## Description of the task
The whole listing below is to be repeated without alteration.

## The data

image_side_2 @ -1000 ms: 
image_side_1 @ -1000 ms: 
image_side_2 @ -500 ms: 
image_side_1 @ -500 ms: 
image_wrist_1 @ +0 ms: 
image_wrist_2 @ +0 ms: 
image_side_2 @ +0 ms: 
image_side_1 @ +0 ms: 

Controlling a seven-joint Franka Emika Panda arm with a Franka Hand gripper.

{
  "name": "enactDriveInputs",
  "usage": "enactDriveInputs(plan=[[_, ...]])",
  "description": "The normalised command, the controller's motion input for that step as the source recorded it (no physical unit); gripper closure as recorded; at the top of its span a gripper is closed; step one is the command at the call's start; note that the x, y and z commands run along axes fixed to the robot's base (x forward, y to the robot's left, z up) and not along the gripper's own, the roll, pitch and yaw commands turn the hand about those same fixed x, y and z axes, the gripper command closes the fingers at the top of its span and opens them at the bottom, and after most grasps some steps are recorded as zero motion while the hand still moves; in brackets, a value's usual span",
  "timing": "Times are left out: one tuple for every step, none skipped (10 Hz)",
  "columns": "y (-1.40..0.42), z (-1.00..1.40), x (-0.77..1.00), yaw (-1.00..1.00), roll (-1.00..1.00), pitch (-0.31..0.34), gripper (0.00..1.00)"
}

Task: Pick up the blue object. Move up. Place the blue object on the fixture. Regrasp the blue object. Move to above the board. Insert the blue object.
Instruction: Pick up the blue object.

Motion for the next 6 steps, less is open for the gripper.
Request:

## Your response
image_side_2 @ -1000 ms: 
image_side_1 @ -1000 ms: 
image_side_2 @ -500 ms: 
image_side_1 @ -500 ms: 
image_wrist_1 @ +0 ms: 
image_wrist_2 @ +0 ms: 
image_side_2 @ +0 ms: 
image_side_1 @ +0 ms: 

Controlling a seven-joint Franka Emika Panda arm with a Franka Hand gripper.

{
  "name": "enactDriveInputs",
  "usage": "enactDriveInputs(plan=[[_, ...]])",
  "description": "The normalised command, the controller's motion input for that step as the source recorded it (no physical unit); gripper closure as recorded; at the top of its span a gripper is closed; step one is the command at the call's start; note that the x, y and z commands run along axes fixed to the robot's base (x forward, y to the robot's left, z up) and not along the gripper's own, the roll, pitch and yaw commands turn the hand about those same fixed x, y and z axes, the gripper command closes the fingers at the top of its span and opens them at the bottom, and after most grasps some steps are recorded as zero motion while the hand still moves; in brackets, a value's usual span",
  "timing": "Times are left out: one tuple for every step, none skipped (10 Hz)",
  "columns": "y (-1.40..0.42), z (-1.00..1.40), x (-0.77..1.00), yaw (-1.00..1.00), roll (-1.00..1.00), pitch (-0.31..0.34), gripper (0.00..1.00)"
}

Task: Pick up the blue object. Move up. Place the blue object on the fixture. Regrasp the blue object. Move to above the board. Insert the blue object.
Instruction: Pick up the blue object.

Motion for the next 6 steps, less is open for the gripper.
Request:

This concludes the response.